TURBINE developers will soon have access to a 35m testing facility in the region to help drive the UK’s offshore wind energy generation.
A new turbine test rig is being built at Narec to enable turbine companies to bring their systems into operation sooner.
A bespoke 35m-high, 3,000sq building to house the test rig has been completed and handed over six weeks ahead of schedule.
It will be able to deal with the performance, endurance and compressed life testing of complete nacelles – the unit at the top of the tower housing the electricity generation system – up to 15megawatts (mw).
Andrew Mill, chief executive at Narec in Blyth, Northumberland, said: “We will be the first independent facility to undertake accelerated life testing of a next generation offshore wind turbine.
The early completion of building works is a significant achievement and we expect to have completed our first commercial test programme by the middle of next year.
The entire facility is bespoke, designed and built to ensure that larger turbines can be brought into operation sooner.
“It will have a significant impact on the improved design and operation of offshore wind turbines in the UK over the next 20 years.”
The Energy Technologies Institute is investing 25m in the Narec facility, by providing funding to GE Power Conversion and MTS Systems Corporation for the design, development and commissioning of the test rig.
Andrew Scott, ETI programme manager for offshore wind, said: “We are delighted with the new building, taking us all a step closer to the drive train test rig being fully installed at Narec.
“We look forward to the state-of-the art, open access test rig taking shape, and with it ultimately helping in the further expansion of the UK’s offshore wind industry.”
The new building – funded by a 10m from former regional development agency One North East – was handed over by Shepherd Construction which has built three new facilities on the site.

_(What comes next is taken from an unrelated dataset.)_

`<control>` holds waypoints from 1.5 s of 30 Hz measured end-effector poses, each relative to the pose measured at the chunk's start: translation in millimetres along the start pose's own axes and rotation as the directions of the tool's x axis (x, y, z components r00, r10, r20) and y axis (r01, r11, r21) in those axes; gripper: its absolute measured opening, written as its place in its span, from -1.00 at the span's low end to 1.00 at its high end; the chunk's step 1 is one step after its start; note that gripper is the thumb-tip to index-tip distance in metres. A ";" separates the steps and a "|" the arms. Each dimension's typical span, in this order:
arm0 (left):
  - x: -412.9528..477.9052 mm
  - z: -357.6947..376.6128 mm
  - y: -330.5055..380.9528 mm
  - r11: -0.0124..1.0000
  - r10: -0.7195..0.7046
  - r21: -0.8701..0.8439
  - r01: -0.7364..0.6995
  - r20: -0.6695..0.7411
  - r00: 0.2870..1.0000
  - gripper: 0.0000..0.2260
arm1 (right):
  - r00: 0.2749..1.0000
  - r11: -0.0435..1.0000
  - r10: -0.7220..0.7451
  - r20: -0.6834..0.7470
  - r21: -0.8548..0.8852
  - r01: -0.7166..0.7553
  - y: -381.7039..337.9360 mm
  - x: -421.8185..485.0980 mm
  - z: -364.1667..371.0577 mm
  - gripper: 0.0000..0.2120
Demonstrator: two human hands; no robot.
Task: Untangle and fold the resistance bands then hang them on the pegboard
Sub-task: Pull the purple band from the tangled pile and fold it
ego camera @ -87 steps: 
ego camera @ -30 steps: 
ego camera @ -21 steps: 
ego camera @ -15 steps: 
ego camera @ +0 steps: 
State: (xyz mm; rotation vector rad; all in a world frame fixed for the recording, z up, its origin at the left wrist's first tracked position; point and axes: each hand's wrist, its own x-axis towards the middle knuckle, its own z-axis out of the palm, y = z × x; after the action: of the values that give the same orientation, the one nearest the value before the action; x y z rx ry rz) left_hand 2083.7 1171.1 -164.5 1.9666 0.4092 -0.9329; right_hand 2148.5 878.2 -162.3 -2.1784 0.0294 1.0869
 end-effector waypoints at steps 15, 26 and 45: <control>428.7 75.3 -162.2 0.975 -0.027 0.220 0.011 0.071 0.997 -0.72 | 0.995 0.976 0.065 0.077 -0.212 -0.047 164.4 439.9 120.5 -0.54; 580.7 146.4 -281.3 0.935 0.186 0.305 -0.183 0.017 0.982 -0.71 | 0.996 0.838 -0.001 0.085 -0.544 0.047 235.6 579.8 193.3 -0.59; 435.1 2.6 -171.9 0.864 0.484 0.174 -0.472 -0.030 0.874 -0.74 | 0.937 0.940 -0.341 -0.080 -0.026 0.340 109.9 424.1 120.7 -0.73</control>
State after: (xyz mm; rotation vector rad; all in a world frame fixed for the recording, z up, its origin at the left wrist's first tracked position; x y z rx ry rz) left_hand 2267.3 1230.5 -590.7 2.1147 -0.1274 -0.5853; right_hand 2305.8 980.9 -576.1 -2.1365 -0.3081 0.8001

The installation of the 15mw capacity test rig by GE Power Conversion is well under way on site and involves a permanent magnet motor and the largest force application system of its type in the world, weighing over 400 tonnes.
Testing onshore improves the understanding of turbine performance and will verify new designs under simulated lifetime operating conditions and extreme events, such as storm conditions and electrical failures. Shepherd Engineering Services will remain on site in a coordination capacity during rig assembly.
Colin Sargeant, regional managing director at Shepherd Construction, said: “We are delighted to be handing over this new state-of-the-art facility to Narec. Having spent more than two years working on the project, the whole team feel privileged to have been involved in developing a facility that will help the UK to further advance the offshore renewable energy industry.”
Last month the project team for the construction of three new facilities at Narec were awarded the Robert Stephenson Award by the Institution of Civil Engineers (ICE) North East. This was presented to Narec, Red Box Design, Shepherd Construction, Arup, Turner & Townsend and Heyrod Construction. Highlighting the “great technical ingenuity in both the design and construction processes”.
ICE judges said: “The requirements of the scheme set unique challenges for the designers to understand and calculate the huge loads applied during the testing process and the construction demanded tolerances more normally associated with a laboratory than a construction site.”
The 15mw capacity wind turbine drive train test facility will be commissioned this summer and is an open access facility.